Jorge Evaldo Rathgeb Schifferli (born 28 December 1967) is a Chilean politician who serves as a member of Chilean Chamber of Deputies. A member of the centre-right party Renovación Nacional (RN), he has served as a Deputy representing the 22nd District (La Araucanía) since 2018, and previously held the same position for District 48 from 2014 to 2018.

He was re-elected in 2022 for the term 2022–2026. Prior to his parliamentary career, he served as a councillor in Traiguén (1996–2010), Governor of Malleco Province (2010–2011), and Regional Seremi of Agriculture in Araucanía during President Sebastián Piñera’s first term.

Rathgeb is noted for his work on agricultural and rural issues, defence of traditional cultural activities like Chilean rodeo, and roles in key investigative commissions during his time in Congress.

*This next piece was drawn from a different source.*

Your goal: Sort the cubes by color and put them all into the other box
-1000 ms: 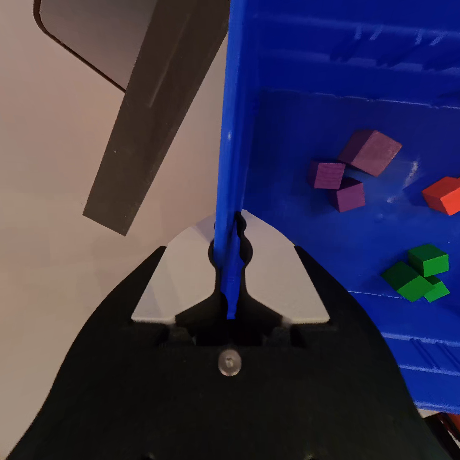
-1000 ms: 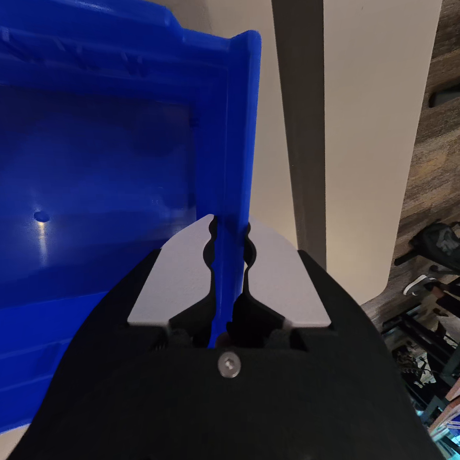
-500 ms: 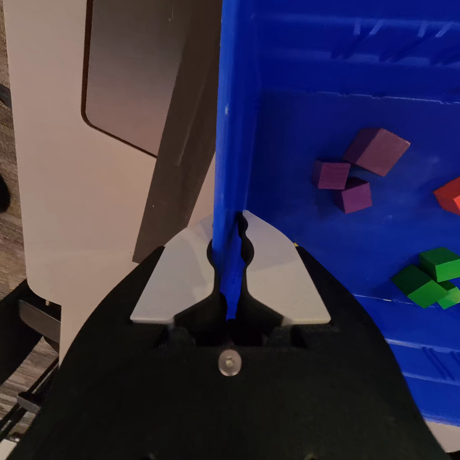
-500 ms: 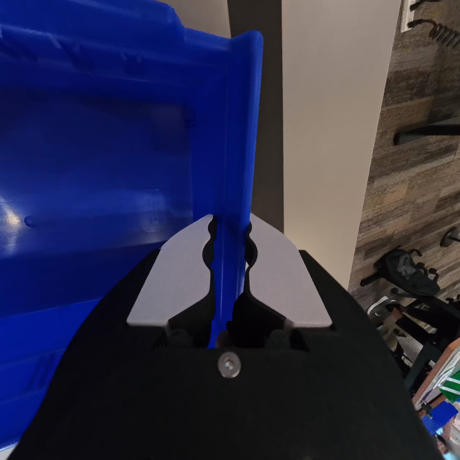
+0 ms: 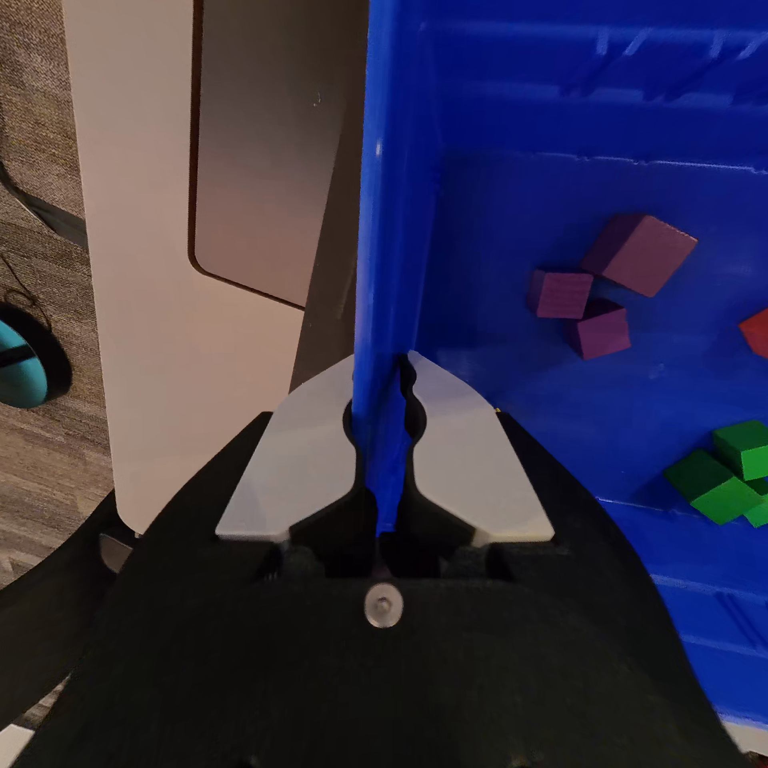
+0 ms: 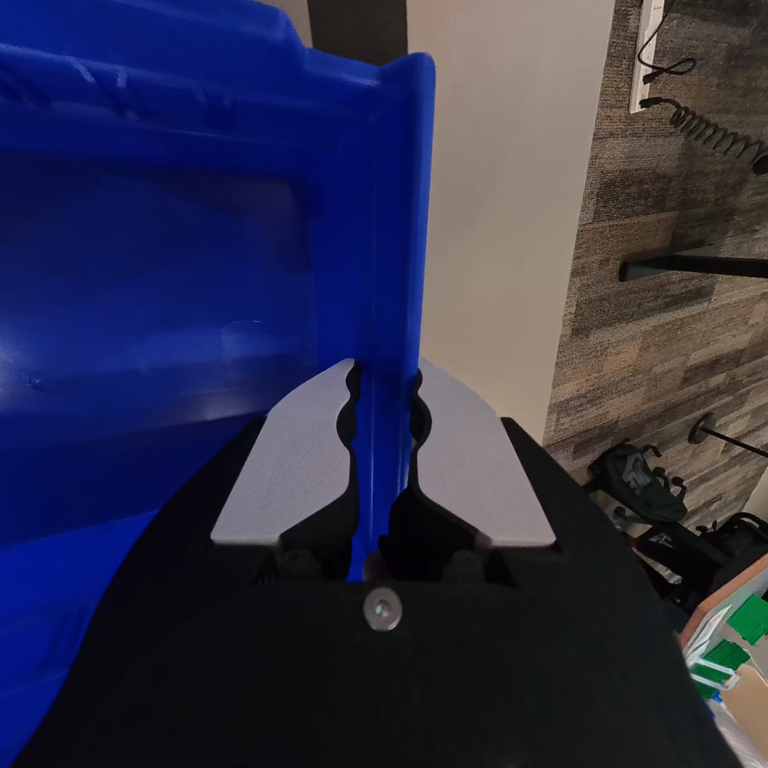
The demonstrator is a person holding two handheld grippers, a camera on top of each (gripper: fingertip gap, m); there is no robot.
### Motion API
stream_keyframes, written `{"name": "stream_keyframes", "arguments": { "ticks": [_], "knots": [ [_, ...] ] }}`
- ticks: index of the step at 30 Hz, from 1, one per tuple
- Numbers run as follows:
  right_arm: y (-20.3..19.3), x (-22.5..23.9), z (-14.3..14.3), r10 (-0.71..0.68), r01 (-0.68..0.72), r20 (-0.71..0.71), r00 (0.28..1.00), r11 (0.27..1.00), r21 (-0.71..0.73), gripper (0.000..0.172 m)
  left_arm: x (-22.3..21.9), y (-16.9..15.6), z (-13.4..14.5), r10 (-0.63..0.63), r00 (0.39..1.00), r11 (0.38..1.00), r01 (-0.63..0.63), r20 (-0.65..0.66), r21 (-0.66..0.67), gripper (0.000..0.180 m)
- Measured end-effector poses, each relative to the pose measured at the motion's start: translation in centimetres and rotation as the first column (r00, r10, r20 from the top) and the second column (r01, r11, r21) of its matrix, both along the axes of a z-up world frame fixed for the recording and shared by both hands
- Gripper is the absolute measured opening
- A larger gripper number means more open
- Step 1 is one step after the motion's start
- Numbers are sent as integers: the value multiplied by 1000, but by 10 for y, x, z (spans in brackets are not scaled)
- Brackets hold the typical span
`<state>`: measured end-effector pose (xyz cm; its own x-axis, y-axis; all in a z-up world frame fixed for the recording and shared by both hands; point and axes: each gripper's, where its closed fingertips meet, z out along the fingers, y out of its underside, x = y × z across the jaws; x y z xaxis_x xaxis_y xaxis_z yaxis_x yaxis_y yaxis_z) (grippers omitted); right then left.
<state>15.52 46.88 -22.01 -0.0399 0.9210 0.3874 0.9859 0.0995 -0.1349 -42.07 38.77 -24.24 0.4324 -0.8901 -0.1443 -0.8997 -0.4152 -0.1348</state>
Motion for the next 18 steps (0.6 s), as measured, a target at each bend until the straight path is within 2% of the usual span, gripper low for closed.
{"name": "stream_keyframes", "arguments": {
  "ticks": [11,18],
  "knots": [
    [21,-9,0,76,-76,-18,997,997,24,23,1,17,0,-58,998,998,58,-7,21,18],
    [21,-10,0,75,-75,-11,997,997,30,24,2,22,0,-74,997,997,74,-3,13,17]
  ]
}}
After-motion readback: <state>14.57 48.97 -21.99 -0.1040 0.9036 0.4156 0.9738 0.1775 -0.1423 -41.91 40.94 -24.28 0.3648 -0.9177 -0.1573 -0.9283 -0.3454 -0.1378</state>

He has also served as chief of the RN parliamentary caucus, and actively participates in commissions on Agriculture, Emergencies, and Internal Administration.

==Biography==
Jorge Rathgeb was born on 28 December 1967 in Traiguén to Sergio Rathgeb Rodríguez and Elena Schifferli Luchsinger. He completed his secondary education locally and earned a law degree from the University of Concepción. He also completed postgraduate studies in municipal management and administrative probity.

Before entering national politics, Rathgeb managed his family’s agricultural enterprises and began his public service as a councillor for Traiguén, serving from 1996 to 2010. He was later appointed Governor of Malleco Province (2010–2011) and then served as SEREMI of Agriculture for the Araucanía Region under President Sebastián Piñera.

==Political career==
Rathgeb joined Renovación Nacional in the 1990s, quickly rising through local party ranks due to his connection with rural communities.

As Governor of Malleco Province, he prioritized rural development and security policies, gaining recognition among agricultural producers. His tenure as Regional SEREMI of Agriculture focused on promoting innovation in farming and supporting small-scale producers.

Elected Deputy in 2013 for District 48 and re-elected en 2017 and 2021 for District 22 after electoral reform, Rathgeb has actively participated in legislative initiatives addressing agriculture, environmental emergencies, and regional development. He is noted for advocating the protection of Chilean rodeo and other cultural traditions.

Rathgeb served as president of the RN parliamentary caucus from 2020 to 2022, during a politically turbulent period marked by internal tensions within the Chile Vamos coalition and ongoing legislative challenges stemming from the social unrest of 2019 and the COVID-19 pandemic.

In this role, he was responsible for coordinating the legislative agenda of the center-right bloc in the Chamber of Deputies, striving to maintain cohesion among RN members from diverse ideological backgrounds (liberal factions to rural-conservative sectors).